We encouraged the anesthesiologists to administer a 4-mg intravenous bolus of ephedrine at heart rates (HR) < 50 bpm and 0.1 mg of phenylephrine at HR ≥ 50 bpm to treat hypotension (mean arterial pressure [MAP] < 65 mmHg); however, the decision on whether to administer vasopressors and which ones to use was left up to the attending anesthesiologists. Anesthesia was maintained with inhaled anesthetics (sevoflurane or desflurane) combined with opioids (fentanyl and remifentanil) and rocuronium to maintain a BIS of 40–60, adequate hemodynamics, and surgical conditions but was not standardized after tracheal intubation.
Outcomes
The primary outcome was the dosage of vasopressors administered between the induction of anesthesia and the completion of tracheal intubation. The secondary outcomes included hemodynamic changes, BIS changes, and time from the beginning of induction agent administration to LoC confirmation and completion of tracheal intubation. Awareness during anesthesia induction and serious adverse events related to death, life-threatening events, prolonged hospitalizations, and disability due to permanent damage were also recorded.
Statistical analysis
We present the results as numbers (percentages) for nominal variables, median [interquartile range] for continuous variables with non-normal distribution, and mean ± standard deviation for continuous variables with normal distribution. We did not calculate the sample size for incorporating participants because we could not estimate the effect size of remimazolam due to the lack of previous data and our own limited experience with the drug.

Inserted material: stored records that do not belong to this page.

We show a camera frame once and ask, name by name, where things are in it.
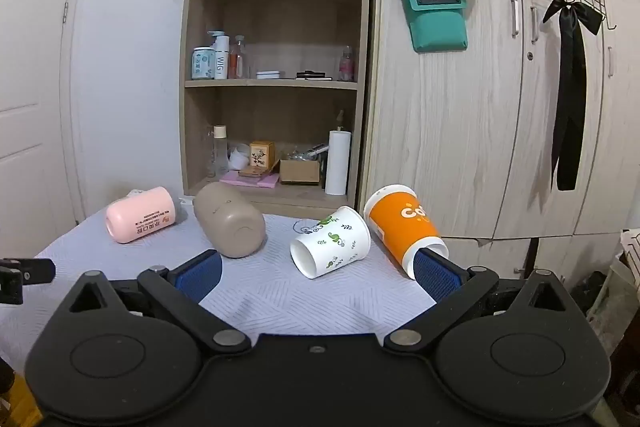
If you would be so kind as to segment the orange wooden box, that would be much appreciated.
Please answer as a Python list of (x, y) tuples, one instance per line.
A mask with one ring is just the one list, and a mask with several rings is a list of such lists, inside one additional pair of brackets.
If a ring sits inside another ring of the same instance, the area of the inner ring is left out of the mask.
[(250, 143), (250, 167), (269, 171), (276, 162), (276, 146), (272, 141)]

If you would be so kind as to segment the wooden wardrobe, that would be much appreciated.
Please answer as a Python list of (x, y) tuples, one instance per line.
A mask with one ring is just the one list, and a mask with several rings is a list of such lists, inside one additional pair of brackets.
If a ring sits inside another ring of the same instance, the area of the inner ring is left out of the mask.
[(466, 0), (466, 49), (418, 53), (401, 0), (374, 0), (361, 193), (412, 188), (462, 265), (514, 277), (533, 262), (574, 282), (608, 266), (634, 207), (639, 0), (594, 0), (606, 17), (584, 38), (586, 124), (572, 191), (551, 170), (560, 72), (560, 28), (544, 18), (551, 1)]

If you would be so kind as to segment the white door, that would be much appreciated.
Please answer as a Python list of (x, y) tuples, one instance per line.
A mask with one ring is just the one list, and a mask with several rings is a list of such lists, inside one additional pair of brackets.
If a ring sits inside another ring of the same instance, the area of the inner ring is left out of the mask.
[(76, 225), (61, 130), (67, 0), (1, 0), (1, 254), (34, 257)]

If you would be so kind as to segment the teal label jar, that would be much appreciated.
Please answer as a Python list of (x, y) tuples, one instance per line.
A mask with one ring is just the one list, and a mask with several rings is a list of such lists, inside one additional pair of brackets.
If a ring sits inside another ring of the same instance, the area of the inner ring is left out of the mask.
[(210, 46), (199, 46), (192, 52), (191, 78), (213, 79), (215, 72), (215, 51)]

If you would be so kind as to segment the wooden open shelf unit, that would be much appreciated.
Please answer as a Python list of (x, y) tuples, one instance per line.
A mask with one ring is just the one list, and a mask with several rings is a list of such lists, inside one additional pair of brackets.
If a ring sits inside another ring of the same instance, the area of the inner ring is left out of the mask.
[[(332, 130), (352, 134), (346, 194), (318, 184), (247, 187), (263, 212), (320, 218), (358, 197), (366, 109), (370, 0), (184, 0), (179, 74), (182, 185), (198, 193), (215, 178), (213, 127), (231, 144), (272, 141), (278, 154), (328, 142)], [(245, 77), (191, 78), (192, 52), (209, 31), (245, 37)], [(338, 79), (345, 46), (354, 51), (354, 80)]]

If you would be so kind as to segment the pink cup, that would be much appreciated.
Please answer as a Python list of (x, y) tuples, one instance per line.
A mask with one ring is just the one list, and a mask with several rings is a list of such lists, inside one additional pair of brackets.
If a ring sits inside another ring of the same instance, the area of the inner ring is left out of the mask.
[(176, 222), (176, 206), (165, 187), (134, 194), (106, 208), (105, 225), (116, 243), (128, 244)]

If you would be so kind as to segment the teal Redmi pouch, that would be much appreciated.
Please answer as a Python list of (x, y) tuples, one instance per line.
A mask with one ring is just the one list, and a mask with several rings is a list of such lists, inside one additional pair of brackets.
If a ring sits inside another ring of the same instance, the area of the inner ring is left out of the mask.
[(463, 51), (468, 47), (466, 0), (402, 0), (416, 53)]

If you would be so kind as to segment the light grey table cloth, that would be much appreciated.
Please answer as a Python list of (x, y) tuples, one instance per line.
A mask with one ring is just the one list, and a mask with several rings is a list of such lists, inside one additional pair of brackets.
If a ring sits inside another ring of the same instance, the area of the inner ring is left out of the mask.
[[(384, 338), (433, 306), (433, 298), (405, 277), (378, 243), (363, 260), (306, 279), (291, 259), (290, 243), (310, 221), (281, 216), (265, 220), (262, 249), (250, 257), (224, 260), (220, 282), (201, 302), (250, 339), (262, 334), (367, 333)], [(127, 245), (111, 239), (105, 213), (98, 211), (41, 251), (41, 257), (56, 266), (54, 281), (28, 286), (21, 305), (2, 307), (2, 359), (17, 372), (24, 369), (44, 325), (82, 273), (100, 270), (111, 280), (132, 280), (152, 265), (174, 269), (209, 246), (190, 205), (184, 206), (176, 225)]]

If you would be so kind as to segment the pink small bottle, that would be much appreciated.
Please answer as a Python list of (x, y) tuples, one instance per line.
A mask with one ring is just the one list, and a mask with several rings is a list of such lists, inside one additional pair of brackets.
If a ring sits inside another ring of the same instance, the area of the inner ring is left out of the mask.
[(338, 79), (341, 81), (354, 80), (355, 63), (354, 63), (354, 51), (351, 46), (345, 46), (340, 64), (338, 65)]

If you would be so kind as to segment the small cardboard box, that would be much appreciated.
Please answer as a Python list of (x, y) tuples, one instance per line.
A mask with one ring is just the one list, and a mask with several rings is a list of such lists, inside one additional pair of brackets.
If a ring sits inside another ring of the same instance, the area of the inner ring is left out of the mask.
[(318, 160), (280, 160), (280, 181), (284, 184), (318, 184), (320, 162)]

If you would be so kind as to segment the white pump bottle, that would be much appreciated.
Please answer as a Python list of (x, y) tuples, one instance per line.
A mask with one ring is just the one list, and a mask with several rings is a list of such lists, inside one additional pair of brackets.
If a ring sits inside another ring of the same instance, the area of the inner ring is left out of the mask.
[(208, 34), (213, 39), (213, 78), (225, 80), (228, 78), (230, 38), (222, 30), (209, 31)]

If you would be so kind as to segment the pink flat package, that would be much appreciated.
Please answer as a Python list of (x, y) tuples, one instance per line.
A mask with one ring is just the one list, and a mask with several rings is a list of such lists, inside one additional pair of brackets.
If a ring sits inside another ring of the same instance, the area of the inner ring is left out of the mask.
[(220, 178), (220, 182), (233, 186), (269, 188), (269, 190), (273, 190), (277, 186), (279, 179), (279, 173), (268, 173), (265, 176), (242, 176), (239, 171), (229, 171)]

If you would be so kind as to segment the orange and white cup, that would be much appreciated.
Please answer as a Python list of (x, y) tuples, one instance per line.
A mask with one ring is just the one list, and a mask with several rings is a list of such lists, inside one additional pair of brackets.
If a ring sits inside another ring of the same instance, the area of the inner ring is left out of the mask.
[(439, 231), (427, 217), (416, 192), (407, 185), (379, 188), (364, 205), (363, 217), (411, 280), (416, 279), (414, 258), (420, 249), (428, 248), (449, 258)]

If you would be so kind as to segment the clear bottle beige cap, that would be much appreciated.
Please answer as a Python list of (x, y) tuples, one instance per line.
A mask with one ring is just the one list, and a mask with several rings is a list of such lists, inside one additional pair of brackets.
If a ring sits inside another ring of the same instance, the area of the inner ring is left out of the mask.
[(221, 179), (229, 170), (227, 127), (213, 127), (213, 173)]

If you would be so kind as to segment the clear reddish bottle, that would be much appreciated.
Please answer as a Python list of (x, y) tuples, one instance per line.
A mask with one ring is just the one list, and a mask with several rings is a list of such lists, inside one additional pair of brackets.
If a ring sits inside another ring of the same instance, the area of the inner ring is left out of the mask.
[(234, 43), (230, 50), (230, 69), (229, 76), (231, 79), (243, 79), (245, 77), (245, 37), (236, 35)]

Based on the sample sizes used in previous studies that explored the hemodynamic effect of induction agents on patients with valvular heart disease (N = 8, N = 30), we decided to enroll 20 patients for this prospective pilot study to investigate the feasibility and hemodynamic effects of remimazolam [6, 14]. We used R ver. 3.6.3 (R Foundation for Statistical Computing, Vienna, Austria) for the descriptive statistics.